In my view, the village’s debt is a priority: it incurs significant financing costs ($346,440 in 2024). Each taxpayer contributes, through their municipal taxes, a portion dedicated to repaying this debt: $0.21 per $100 of assessed value. This represents $1,205.40 for a house valued at $574,000 (average property value in North Hatley in 2025).

Reference: 2024 residential tax account in North Hatley with the amount paid to repay the debt.
It must therefore be reduced in order to move forward. You know that several citizens questioned this following the September 6 newsletter, and Mr. Reed was served with a formal notice by a bailiff following his questions about public finances, which you can read here.
Please excuse me: it is precisely this reaction from the municipality that prompts me to delve deeper into the subject.
Definition of financing costs (According to ChatGPT)
Financing costs: a broader category that sometimes includes penalties/break fees, commitment fees, or interest related to leases.
- interest on debt;
- bank charges (e.g., card fees, cash advances, overdraft fees);
- issuance and borrowing costs (fees, discounts/premiums on bonds, amortized over time);
The factual observation
Since 2023 and again in 2024, the independent auditor has issued a qualified opinion on North Hatley’s financial reports. The basis for this opinion is the same from one year to the next: the municipality has not assessed or recorded certain liabilities related to the decommissioning of capital assets (OMHS), nor has it provided the required information, which constitutes a departure from public sector standards. The auditor specifies that the impact could not be quantified.
It is important to note that since April 2022, public sector accounting standard PS 3280 requires all municipalities in Quebec to:
✔️ identify infrastructure that will eventually need to be dismantled or closed
✔️ assess the future costs associated with their decommissioning
✔️ record them as a debt (liability) in their financial statements
✔️ explain these obligations in the financial notes
This is an obligation—not a choice. Municipalities must calculate OMHS according to SP 3280, otherwise they will receive a qualified opinion from the auditor. This includes financial reports issued with a qualified opinion.
In concrete terms, what this changes
- Budget predictability: risk of “unpleasant surprises” (late adjustments).
- Taxes and rates: potential pressure on tax bills or water/waste rates.
- Investment priorities: projects may be postponed to finance these obligations.
- Borrowing capacity: unrecognized future expenses may complicate financing.
- Transparency: public trust depends on complete and compliant financial statements.
Specific (constructive) questions to ask in public session
- Correction schedule: When will the OMHS assessment be completed and incorporated into the statements?
- Methodology: What method (estimation, assumptions, discount rate) will be used to calculate the OMHS?
- Potential scale: within a conservative range, what order of magnitude could be expected (low/medium/high scenarios)?
- Budgetary impact: What would be the repercussions on net debt and budgetary choices (taxes, investments, maintenance) if OMHS were recognized?
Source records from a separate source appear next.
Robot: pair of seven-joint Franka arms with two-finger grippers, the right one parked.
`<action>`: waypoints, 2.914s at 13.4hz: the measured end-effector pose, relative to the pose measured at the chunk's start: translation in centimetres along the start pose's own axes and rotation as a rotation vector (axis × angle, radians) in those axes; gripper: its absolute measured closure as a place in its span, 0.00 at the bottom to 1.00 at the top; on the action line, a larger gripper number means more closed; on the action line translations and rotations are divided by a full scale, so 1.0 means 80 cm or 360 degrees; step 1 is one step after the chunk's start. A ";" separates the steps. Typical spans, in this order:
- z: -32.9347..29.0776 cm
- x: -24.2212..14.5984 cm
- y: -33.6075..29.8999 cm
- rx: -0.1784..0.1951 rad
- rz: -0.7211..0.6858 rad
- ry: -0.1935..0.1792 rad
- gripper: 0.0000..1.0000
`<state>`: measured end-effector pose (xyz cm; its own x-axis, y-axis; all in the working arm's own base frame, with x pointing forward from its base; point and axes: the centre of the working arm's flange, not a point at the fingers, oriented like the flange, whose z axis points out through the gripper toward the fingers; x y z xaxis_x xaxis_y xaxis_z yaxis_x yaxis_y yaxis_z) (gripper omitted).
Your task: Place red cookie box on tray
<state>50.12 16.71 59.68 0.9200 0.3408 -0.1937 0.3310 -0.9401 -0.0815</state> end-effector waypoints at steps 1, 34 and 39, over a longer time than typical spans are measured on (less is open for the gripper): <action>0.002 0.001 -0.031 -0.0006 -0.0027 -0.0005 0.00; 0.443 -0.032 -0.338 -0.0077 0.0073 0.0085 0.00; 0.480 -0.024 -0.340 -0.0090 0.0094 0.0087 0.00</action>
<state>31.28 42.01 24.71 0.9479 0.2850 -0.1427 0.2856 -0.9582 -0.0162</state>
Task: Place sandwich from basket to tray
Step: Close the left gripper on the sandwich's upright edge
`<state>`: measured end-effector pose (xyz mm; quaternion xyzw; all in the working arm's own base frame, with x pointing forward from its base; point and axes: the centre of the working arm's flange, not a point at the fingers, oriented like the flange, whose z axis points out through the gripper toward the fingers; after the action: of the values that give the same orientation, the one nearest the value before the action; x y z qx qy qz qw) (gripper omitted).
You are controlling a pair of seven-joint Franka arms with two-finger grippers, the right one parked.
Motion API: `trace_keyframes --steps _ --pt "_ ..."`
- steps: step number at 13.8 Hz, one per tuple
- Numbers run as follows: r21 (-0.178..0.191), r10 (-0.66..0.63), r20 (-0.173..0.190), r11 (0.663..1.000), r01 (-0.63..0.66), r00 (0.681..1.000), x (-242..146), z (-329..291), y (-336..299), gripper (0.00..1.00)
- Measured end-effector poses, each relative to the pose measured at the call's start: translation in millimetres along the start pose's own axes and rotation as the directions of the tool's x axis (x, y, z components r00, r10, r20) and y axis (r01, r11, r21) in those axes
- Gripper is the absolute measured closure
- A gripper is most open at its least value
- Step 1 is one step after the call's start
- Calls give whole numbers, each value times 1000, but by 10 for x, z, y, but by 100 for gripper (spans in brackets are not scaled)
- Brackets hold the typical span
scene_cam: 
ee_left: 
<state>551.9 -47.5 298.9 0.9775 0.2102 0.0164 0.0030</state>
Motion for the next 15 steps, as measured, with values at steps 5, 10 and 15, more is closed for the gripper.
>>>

- Governance: what responsibilities (management/partnerships) and what monitoring (committee, deadlines) are needed to ensure that the reserve is not repeated in 2025?
Year | Audit opinion | Conclusion |
2021 | Clean opinion | Compliant |
2022 | Clean opinion | Compliant |
2023 | Qualified opinion | Accounting anomaly |
2024 | Qualified opinion | Accounting anomaly Uncorrected situation |
Reference: Analysis of financial reports audited by auditors
What reserve means (according to ChatGPT)
- Overall reliable: apart from this point, the auditor considers that the financial statements give a true and fair view.
- Blind spot: the lack of assessment/accounting for OMHS creates a shortfall in future obligations (e.g., closure/restoration of infrastructure) that could affect net debt in the long term.
Conclusion
Based on my understanding of best practices in municipal finance, it is essential to assess, disclose, and plan for OMHS in our financial statements to avoid unpleasant surprises.
Based on my reading of the municipality’s 2021-2025 financial presentation PowerPoint, there is no mention of this.